<<<<

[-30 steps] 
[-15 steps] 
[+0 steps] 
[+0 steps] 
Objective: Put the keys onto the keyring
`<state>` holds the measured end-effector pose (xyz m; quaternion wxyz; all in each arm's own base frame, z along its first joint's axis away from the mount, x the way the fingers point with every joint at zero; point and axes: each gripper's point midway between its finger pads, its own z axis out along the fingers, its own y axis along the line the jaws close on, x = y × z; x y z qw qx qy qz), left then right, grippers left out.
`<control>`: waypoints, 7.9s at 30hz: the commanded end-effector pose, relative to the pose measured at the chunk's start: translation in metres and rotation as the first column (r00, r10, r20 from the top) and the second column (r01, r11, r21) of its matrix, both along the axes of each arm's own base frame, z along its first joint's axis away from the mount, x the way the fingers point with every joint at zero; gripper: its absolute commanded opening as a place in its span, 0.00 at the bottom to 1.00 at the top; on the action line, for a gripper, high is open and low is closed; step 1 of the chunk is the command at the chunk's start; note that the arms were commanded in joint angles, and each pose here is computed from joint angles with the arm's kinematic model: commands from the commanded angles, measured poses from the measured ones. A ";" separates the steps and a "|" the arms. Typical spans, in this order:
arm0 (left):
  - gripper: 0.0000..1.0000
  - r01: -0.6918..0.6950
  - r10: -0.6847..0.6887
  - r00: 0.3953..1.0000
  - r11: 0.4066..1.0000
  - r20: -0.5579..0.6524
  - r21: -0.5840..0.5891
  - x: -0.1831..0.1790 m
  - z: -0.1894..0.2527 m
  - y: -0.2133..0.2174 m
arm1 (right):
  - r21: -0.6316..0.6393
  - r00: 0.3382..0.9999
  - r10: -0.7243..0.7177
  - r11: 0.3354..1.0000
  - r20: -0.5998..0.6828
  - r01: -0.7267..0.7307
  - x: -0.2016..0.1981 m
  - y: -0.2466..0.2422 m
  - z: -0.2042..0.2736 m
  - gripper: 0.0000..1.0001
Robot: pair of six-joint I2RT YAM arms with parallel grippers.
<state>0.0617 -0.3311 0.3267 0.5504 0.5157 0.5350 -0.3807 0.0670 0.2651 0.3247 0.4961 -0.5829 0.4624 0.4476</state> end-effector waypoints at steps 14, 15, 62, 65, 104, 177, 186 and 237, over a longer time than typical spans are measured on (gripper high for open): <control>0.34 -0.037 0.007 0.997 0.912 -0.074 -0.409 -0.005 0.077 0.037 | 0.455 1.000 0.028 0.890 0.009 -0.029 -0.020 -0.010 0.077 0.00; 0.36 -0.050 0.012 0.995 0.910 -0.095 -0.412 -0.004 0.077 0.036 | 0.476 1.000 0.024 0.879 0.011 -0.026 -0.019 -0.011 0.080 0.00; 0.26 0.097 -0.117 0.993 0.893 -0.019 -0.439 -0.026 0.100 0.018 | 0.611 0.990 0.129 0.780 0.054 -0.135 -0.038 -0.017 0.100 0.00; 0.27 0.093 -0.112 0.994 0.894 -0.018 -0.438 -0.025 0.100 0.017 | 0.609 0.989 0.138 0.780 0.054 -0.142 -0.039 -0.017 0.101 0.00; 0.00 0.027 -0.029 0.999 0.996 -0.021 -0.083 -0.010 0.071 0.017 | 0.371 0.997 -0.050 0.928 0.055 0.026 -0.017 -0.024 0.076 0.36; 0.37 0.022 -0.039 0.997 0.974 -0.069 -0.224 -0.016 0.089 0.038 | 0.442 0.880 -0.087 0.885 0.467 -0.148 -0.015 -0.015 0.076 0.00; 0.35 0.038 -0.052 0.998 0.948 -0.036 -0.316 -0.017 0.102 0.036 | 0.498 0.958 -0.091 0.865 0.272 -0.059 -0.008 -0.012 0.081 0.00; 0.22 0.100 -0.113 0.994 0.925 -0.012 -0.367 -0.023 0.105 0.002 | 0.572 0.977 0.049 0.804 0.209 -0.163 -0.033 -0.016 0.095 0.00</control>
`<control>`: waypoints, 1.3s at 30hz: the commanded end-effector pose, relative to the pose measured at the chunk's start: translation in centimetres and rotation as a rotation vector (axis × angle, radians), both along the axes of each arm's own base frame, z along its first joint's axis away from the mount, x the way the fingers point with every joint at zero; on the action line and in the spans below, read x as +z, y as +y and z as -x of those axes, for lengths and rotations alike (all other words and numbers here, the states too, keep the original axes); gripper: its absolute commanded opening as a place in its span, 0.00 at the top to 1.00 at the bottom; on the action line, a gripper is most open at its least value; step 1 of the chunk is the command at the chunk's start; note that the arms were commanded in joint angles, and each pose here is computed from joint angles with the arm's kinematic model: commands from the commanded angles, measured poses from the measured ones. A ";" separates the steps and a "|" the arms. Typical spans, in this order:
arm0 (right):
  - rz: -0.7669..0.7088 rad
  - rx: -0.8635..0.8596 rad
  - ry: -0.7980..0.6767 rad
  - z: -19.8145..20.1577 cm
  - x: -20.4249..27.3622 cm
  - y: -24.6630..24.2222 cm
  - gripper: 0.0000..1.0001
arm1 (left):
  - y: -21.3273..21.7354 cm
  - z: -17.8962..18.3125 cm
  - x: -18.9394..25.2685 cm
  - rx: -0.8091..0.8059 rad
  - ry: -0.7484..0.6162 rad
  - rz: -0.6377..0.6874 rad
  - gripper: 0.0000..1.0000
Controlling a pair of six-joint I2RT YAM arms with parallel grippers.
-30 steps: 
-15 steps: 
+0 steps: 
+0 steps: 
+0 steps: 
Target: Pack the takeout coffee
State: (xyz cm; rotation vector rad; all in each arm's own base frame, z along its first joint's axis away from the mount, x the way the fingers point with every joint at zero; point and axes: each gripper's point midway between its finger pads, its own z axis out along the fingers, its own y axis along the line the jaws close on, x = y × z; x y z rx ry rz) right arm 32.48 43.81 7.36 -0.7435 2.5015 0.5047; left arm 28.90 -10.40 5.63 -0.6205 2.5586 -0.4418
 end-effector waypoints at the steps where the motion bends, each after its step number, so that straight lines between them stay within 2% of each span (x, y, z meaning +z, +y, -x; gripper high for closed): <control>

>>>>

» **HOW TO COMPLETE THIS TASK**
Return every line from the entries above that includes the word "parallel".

» **RESULT OF THE TASK**
Robot: pair of six-joint I2RT YAM arms with parallel grippers.
Controlling a pair of six-joint I2RT YAM arms with parallel grippers.

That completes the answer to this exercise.